When free itinerary credits are exhausted, IOQ may apply read-only/share-only state to itinerary controls until paid access is confirmed by the authoritative billing status.

IOQ may also temporarily relax feature gating or preload premium-style access for testing, rollout, or product evaluation purposes. During such periods, visible labels, prompts, or feature markers may remain in the interface even where enforcement is reduced or suspended.

8B. Report generation and branded export processing

When you generate a report, IOQ processes data needed to build the selected report scope (Explorer or Promoter), date range, and output format.

  • for promoter exports, IOQ may use your active or last-selected linked business context to align report content,
  • if branding is enabled, uploaded logo/contact details are used in generated report headers/footers,
  • export activity may be logged as audit metadata (for example role, format, range, branded state),
  • generated exports may be downloaded to your device, and handling/storage after download is your responsibility.

8C. Collaboration and shared itinerary data

Where itinerary collaboration is enabled, IOQ may process shared-plan membership, seat usage, review-stage status, and collaborator clone actions to operate the collaboration flow and preserve auditability.

Separate collaborator copies or cloned itinerary spaces may be stored as distinct itinerary records tied to the collaborator account.

9. Data retention

We keep personal data only as long as needed for:

  • Providing the service.
  • Legitimate business needs (security logs, dispute handling).
  • Compliance with law.

We may retain limited data after account deletion where required or justified (e.g., fraud prevention, legal obligations).

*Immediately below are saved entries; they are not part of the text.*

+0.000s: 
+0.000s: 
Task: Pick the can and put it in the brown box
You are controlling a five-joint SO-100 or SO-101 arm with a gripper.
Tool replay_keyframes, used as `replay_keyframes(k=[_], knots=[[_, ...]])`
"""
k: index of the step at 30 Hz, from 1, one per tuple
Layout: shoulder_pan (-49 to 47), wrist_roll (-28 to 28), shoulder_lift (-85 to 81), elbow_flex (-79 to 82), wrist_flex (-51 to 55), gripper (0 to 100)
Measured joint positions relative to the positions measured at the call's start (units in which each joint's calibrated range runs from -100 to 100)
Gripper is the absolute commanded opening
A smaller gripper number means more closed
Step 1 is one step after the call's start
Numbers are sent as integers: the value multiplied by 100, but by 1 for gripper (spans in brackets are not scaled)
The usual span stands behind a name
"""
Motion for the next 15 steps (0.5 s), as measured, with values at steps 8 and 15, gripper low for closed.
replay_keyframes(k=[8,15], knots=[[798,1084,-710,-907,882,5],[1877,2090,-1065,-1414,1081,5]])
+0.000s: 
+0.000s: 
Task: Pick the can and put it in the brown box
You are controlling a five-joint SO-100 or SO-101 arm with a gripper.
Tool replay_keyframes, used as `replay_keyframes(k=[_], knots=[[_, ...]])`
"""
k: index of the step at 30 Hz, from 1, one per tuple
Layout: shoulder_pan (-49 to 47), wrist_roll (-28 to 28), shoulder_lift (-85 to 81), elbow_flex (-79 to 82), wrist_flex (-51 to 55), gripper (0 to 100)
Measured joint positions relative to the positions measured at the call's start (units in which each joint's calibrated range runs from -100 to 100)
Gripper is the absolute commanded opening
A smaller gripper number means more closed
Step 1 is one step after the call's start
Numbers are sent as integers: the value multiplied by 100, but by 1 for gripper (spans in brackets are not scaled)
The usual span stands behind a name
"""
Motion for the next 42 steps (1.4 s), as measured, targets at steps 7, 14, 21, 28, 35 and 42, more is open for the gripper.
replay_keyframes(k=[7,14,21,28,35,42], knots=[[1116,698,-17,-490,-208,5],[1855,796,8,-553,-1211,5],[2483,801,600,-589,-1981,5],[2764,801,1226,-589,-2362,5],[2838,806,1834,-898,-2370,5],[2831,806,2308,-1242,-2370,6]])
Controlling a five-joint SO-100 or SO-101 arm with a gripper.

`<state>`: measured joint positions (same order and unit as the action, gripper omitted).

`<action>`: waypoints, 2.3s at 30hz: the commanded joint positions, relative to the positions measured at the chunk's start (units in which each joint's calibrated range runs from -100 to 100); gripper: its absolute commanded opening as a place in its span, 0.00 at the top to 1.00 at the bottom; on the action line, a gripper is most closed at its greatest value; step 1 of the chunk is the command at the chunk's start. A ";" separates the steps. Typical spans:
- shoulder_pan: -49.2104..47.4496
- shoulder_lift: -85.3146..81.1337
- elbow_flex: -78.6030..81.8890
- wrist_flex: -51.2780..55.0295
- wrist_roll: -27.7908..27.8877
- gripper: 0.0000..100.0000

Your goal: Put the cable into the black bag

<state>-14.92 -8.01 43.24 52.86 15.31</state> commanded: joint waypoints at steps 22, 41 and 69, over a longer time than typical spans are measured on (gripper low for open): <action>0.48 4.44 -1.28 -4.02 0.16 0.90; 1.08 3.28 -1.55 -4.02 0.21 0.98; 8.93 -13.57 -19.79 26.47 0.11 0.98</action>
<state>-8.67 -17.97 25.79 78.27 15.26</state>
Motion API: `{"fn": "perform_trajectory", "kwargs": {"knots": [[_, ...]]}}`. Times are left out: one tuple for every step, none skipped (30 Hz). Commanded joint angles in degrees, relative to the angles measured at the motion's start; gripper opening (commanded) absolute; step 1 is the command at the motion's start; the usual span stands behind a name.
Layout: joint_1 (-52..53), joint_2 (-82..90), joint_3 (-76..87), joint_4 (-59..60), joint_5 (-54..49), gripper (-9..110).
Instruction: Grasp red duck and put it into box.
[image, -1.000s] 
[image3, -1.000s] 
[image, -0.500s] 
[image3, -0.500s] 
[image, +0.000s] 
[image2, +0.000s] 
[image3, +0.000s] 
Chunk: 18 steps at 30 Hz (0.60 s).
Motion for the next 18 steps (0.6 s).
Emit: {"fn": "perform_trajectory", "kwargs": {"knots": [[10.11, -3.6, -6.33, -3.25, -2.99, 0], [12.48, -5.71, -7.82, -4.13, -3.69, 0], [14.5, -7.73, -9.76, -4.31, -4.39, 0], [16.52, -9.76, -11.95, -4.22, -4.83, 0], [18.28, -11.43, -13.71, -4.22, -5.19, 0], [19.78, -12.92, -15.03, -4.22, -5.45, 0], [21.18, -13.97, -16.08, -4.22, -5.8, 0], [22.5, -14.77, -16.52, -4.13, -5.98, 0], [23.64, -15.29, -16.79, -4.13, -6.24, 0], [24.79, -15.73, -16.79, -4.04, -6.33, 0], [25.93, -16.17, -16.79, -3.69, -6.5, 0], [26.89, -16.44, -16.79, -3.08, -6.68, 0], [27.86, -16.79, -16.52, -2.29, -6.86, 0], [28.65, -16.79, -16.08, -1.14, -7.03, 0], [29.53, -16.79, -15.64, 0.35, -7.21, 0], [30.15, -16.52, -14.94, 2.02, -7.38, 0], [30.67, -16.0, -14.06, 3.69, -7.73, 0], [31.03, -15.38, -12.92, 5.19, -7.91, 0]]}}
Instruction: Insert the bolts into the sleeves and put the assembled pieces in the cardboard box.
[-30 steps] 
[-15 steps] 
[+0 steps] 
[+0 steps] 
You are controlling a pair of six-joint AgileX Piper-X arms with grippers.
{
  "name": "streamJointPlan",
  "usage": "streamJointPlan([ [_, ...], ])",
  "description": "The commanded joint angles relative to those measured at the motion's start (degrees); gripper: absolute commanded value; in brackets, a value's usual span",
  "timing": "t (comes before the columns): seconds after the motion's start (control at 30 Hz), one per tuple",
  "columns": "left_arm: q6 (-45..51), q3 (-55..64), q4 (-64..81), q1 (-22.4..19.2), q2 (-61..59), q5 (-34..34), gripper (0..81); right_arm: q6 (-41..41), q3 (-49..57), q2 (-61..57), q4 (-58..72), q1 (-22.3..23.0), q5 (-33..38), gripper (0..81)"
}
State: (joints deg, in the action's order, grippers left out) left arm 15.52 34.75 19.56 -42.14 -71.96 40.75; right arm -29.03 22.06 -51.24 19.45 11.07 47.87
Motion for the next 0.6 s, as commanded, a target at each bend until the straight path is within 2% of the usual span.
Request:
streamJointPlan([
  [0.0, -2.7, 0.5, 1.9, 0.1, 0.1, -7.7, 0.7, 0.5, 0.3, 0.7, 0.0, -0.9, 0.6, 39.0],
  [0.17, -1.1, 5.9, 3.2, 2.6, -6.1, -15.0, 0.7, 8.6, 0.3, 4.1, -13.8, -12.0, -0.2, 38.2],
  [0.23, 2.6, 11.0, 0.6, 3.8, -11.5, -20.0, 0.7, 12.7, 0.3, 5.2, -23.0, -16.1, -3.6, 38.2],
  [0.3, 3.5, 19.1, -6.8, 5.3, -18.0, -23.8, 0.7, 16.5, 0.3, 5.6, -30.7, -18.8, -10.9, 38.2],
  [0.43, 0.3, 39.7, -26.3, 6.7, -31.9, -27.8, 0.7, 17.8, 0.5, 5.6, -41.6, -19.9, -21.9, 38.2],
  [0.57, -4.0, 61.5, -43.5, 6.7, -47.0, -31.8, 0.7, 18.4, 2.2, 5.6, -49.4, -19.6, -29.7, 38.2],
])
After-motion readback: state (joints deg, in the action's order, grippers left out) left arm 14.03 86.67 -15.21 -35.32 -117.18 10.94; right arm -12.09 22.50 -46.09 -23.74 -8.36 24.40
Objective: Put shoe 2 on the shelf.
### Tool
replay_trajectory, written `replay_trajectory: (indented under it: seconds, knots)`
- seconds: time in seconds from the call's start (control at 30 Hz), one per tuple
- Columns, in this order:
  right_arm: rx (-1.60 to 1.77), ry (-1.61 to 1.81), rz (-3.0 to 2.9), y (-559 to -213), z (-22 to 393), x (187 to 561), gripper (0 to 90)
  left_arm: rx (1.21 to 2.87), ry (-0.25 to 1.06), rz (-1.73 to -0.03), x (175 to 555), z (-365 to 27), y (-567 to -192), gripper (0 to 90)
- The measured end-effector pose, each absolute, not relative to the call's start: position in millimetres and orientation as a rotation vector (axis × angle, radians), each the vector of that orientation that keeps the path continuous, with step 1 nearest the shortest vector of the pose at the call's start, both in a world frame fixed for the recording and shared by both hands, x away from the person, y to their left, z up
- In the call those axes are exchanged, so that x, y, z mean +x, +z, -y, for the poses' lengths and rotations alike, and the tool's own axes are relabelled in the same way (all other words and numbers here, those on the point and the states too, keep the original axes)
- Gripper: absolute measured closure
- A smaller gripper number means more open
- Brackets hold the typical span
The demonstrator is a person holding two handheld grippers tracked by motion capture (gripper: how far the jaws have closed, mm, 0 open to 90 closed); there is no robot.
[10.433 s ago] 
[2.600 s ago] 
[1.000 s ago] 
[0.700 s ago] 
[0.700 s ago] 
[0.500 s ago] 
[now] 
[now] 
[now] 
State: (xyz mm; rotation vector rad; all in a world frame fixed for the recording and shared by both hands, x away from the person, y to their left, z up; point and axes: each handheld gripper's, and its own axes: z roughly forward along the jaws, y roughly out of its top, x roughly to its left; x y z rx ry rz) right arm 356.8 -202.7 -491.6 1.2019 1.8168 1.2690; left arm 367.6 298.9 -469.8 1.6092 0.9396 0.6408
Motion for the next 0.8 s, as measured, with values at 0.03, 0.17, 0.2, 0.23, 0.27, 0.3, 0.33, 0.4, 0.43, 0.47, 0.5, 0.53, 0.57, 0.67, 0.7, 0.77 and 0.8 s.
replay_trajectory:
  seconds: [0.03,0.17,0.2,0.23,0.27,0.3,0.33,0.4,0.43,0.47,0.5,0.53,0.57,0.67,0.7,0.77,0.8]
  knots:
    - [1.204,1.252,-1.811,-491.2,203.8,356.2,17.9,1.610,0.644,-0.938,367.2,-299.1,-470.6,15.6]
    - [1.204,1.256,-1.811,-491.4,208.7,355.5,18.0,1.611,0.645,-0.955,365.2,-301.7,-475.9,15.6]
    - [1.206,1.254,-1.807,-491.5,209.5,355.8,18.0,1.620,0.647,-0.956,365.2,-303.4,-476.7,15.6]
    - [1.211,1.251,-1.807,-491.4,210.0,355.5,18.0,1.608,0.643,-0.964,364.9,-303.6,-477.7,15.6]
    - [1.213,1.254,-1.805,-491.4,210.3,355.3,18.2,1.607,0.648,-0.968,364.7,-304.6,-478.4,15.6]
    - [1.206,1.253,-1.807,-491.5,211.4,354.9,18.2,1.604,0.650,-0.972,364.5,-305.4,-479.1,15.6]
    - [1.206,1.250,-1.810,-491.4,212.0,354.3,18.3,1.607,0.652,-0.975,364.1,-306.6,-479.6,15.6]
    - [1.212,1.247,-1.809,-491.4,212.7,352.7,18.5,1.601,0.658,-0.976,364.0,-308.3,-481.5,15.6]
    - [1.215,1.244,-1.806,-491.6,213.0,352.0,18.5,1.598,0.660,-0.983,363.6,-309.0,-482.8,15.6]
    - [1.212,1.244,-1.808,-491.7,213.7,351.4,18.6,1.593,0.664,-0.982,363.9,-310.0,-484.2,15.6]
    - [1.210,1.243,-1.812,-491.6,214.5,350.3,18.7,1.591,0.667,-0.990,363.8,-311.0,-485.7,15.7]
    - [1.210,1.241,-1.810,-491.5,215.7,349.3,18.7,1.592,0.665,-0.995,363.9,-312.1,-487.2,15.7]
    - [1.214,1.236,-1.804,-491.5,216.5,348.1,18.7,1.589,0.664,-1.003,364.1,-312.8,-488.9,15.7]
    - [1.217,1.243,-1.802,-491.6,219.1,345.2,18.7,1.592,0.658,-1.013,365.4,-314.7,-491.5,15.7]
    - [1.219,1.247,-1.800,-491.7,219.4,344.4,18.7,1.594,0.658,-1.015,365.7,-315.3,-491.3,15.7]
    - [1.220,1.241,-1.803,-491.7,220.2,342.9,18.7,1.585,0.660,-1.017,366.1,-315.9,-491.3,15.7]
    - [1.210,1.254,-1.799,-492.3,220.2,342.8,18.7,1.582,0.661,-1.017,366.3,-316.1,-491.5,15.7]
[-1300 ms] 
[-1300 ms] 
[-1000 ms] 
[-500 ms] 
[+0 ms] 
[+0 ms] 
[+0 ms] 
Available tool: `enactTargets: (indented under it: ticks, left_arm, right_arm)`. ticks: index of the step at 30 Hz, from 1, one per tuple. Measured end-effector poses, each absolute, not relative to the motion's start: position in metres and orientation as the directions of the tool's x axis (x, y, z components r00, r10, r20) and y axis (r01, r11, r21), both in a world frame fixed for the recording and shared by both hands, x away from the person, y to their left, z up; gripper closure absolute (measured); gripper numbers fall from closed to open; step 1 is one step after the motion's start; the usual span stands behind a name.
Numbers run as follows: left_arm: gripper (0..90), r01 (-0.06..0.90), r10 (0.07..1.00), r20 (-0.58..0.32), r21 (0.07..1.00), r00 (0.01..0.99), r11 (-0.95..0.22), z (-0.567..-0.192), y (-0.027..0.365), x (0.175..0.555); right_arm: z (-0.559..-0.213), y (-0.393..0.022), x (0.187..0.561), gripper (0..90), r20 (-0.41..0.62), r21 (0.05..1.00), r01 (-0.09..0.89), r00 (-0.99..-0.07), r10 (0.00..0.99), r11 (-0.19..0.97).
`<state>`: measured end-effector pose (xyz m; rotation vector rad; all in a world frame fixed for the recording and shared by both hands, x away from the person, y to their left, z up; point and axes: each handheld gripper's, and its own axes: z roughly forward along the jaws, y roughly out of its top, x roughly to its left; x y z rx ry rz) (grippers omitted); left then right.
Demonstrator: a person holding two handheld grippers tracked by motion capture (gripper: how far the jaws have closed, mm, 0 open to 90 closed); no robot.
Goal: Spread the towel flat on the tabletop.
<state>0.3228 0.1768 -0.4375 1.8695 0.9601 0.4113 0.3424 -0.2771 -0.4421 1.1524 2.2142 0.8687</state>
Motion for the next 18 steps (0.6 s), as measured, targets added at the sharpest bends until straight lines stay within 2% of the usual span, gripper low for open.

Operational records related to consent, billing events, request state transitions, and notification delivery/read state may be retained for compliance, fraud prevention, and platform reliability analysis.

Session and device-security records may be retained for account protection, abuse detection, auditability, and support review, including revoked/expired session history, last-login metadata, and app-activity-aligned session history where reasonably necessary.

Feature-level operational records may remain in backups, audit trails, or reconciliation systems for a reasonable period where required for security, fraud prevention, dispute handling, financial reporting, service integrity, or legal compliance.

9A. Cross-border processing

Some IOQ providers or infrastructure may process or store information outside South Africa. Where this occurs, IOQ takes reasonable steps to require appropriate safeguards consistent with applicable law and the provider relationship.

10. Security

We use reasonable technical and organizational measures to protect data (access controls, encryption where appropriate, secure authentication practices). No system is perfectly secure; you use IOQ at your own risk.

For clarity, data/privacy controls and account-level approvals do not eliminate real-world risk. After users choose to connect, communicate, or meet, users remain responsible for their own safety and decisions.

11. Your rights

Subject to applicable law, you may request to:

  • Access, correct, or delete your personal data.
  • Object to certain processing.
  • Withdraw consent (where processing is based on consent).

To make a privacy request, email office@ioqs.co.za.

12. Children

IOQ is not intended for children who are not legally allowed to consent to data processing in their jurisdiction. If you believe a child provided data, contact us.

13. Changes

We may update this policy. We’ll post the updated version and change the “Last updated” date. Material changes may be notified in-app or via email.

14. Contact

Privacy requests: office@ioqs.co.za.

I Own Quarters (IOQs), entertainment division of Reify Maxim Group (registration number 2025/223053/07).

Registered office: 2 Roos Street, Aquila Estate, Witkoppen Fourways, Johannesburg, Gauteng, 2068.

Parent company: Reify Maxim Group (Pty) Ltd.

Company reference page: IOQs / Reify Maxim.